Comme la majorité des plantes de la famille des crucifères, la moutarde (ses feuilles) est antiscorbutique, à cause notamment de sa très grande richesse en vitamine C. C'est en effet grâce aux barils de choucroute que les capitaines au long cours avaient eu l'intelligence de charger à bord avant le départ que les équipages survivaient au scorbut. Et n'allez pas croire que cette maladie n'existe plus à notre époque et dans nos pays riches! Selon de nombreux experts, beaucoup d'entre nous se trouvent sans le savoir dans un état préscorbutique, lié à une carence en vitamine C. D'ailleurs, en Chine, on considère les feuilles de moutarde comme un bon tonique printanier et un bon dépuratif et, durant cette saison, elles figurent régulièrement au menu. Mangez donc vos feuilles de moutarde crues ou lactofermentées aussi souvent que possible.

En Chine, on emploie les feuilles en cataplasme pour soigner les abcès de l'anus.

Le bain à la moutarde (1/2 tasse de moutarde mélangée à de l'eau froide, puis le tout est ajouté à l'eau du bain) est excellent contre les refroidissements et les frissons. Il stimule l'ensemble de l'organisme.

La mouche de moutarde fait tellement partie de notre folklore qu'il paraît superflu d'en parler. Et pourtant, nombreux sont ceux qui n'en ont jamais expérimenté les bienfaits. On l'a employée bien sûr pour soigner la bronchite, le rhume et diverses autres affections respiratoires, mais également les maladies rhumatismales, les névralgies ainsi que la congestion céphalique ou utérine (pour les crampes menstruelles, notamment), ou pour soulager les raideurs dans la zone des épaules et de la nuque et y rétablir la circulation. Révulsive, elle produit un afflux de sang dans la région du corps où on l'applique, ce qui permet ainsi de décongestionner l'organe visé par le traitement. Selon qu'on voulait préparer un cataplasme ou un sinapisme, on mélangeait la farine obtenue par broyage des graines à de la farine de lin et de l'eau tiède, ou on l'employait seule, délayée avec de l'eau tiède. On enduisait ensuite un tissu de cette préparation, on le repliait afin d'éviter le contact direct de la farine avec la peau et on appliquait le tout sur la poitrine ou le dos, en ne dépassant pas, pour le sinapisme, qui est beaucoup plus révulsif que le cataplasme, les 10 ou 15 minutes. Plus que cela et les sujets à peau fragile se voyaient couverts de cloques se transformant en plaies parfois graves, voire en gangrène. On ne rigole pas avec la moutarde!
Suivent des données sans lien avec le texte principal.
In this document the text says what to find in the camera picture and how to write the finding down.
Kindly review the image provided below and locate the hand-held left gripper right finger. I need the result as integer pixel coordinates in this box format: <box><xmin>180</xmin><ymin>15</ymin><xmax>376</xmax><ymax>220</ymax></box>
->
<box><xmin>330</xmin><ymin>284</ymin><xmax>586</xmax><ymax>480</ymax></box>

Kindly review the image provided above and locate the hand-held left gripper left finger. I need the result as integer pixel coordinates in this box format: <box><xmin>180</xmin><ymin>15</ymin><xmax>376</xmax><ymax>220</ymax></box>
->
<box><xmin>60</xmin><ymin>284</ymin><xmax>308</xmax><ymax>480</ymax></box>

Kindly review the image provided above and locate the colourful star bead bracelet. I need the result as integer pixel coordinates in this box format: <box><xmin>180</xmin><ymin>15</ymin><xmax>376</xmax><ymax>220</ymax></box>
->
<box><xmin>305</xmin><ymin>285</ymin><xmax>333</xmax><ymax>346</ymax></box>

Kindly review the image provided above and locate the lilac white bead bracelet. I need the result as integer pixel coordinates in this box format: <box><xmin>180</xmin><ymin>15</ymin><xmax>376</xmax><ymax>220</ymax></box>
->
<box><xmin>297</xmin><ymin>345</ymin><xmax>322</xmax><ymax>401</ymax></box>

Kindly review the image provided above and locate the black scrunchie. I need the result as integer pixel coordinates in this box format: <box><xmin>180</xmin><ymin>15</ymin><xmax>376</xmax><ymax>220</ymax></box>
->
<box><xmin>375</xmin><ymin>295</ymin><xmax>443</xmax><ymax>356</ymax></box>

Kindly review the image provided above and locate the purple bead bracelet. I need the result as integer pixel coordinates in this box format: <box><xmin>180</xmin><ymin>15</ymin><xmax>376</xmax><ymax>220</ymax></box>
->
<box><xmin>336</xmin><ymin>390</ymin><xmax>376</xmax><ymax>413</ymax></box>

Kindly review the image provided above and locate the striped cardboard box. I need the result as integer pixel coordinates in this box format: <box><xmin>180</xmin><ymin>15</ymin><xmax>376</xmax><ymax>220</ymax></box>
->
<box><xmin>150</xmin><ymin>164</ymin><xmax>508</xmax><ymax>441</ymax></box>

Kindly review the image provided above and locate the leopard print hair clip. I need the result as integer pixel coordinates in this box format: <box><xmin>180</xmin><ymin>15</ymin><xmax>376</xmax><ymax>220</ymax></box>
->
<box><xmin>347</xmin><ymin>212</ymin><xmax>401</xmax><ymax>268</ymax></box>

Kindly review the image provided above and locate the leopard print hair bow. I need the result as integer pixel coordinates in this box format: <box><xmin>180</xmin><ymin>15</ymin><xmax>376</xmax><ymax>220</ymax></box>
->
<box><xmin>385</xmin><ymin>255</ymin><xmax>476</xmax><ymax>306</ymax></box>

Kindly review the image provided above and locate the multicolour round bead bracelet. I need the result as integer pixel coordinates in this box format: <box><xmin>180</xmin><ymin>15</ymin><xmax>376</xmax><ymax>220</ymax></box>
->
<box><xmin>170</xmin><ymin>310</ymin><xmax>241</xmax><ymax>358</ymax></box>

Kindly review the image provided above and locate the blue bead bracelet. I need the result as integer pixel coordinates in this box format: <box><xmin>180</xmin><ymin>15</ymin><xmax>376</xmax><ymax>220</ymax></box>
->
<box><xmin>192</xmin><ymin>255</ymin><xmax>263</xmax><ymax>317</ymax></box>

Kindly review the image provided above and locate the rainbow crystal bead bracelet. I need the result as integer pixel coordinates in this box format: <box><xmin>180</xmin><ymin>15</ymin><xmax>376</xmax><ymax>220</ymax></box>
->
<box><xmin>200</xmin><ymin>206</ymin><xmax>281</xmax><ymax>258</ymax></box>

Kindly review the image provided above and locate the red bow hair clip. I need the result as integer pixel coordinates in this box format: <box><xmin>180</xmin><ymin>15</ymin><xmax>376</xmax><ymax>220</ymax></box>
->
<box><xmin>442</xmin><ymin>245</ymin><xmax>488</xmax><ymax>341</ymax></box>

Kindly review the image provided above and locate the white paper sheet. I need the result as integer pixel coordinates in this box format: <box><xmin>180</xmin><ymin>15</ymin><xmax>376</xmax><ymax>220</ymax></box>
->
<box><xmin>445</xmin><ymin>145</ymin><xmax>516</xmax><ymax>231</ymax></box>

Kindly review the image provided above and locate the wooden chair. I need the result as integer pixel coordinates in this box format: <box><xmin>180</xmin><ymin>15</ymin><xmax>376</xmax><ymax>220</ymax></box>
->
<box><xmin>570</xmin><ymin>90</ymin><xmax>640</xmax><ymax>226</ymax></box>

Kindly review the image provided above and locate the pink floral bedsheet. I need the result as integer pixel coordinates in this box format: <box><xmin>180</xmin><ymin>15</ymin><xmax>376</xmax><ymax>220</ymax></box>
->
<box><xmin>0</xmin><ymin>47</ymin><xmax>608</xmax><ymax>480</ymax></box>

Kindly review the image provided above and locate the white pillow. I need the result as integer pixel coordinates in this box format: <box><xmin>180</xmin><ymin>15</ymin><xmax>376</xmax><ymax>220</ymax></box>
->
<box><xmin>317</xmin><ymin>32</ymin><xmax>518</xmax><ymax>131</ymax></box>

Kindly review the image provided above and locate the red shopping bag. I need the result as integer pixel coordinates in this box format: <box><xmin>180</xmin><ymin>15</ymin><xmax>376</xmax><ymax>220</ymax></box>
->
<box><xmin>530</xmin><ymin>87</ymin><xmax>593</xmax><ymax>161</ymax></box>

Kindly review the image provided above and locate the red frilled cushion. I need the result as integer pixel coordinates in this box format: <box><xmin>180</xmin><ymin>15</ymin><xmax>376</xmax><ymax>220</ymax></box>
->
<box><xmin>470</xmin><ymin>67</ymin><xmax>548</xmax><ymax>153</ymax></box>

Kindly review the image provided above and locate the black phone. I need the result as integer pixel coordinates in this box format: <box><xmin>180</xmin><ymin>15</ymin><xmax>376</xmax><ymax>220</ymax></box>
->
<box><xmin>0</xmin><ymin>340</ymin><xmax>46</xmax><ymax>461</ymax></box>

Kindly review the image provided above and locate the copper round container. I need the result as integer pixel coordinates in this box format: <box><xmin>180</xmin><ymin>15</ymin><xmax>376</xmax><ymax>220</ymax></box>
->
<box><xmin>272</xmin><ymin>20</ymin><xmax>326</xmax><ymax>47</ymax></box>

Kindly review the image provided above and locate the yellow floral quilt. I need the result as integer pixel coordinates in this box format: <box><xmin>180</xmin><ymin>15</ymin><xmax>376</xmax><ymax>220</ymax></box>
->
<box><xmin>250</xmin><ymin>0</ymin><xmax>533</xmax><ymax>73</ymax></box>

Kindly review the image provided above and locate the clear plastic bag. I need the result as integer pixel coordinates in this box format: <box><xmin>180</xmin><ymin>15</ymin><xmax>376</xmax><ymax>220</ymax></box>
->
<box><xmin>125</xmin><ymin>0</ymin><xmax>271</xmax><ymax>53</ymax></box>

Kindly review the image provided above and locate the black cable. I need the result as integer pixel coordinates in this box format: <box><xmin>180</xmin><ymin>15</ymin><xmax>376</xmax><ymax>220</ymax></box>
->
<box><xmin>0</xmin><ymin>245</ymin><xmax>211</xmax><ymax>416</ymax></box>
On a longtemps prescrit les graines par voie interne pour soigner divers problèmes (dyspepsie, atonie de l'estomac ou des intestins, chlorose, gaz, constipation). C'était, soi-disant, un traitement divin contre la paralysie. Toutefois, comme l'administration par voie interne est assez délicate et peut provoquer une intoxication, cette pratique a été abandonnée.

On extrayait jadis par distillation, et après macération dans l'eau, une huile des graines de la moutarde noire. Plus pratique que la poudre, elle était employée de la même manière et pour les mêmes indications, après avoir été diluée dans 60 parties d'alcool.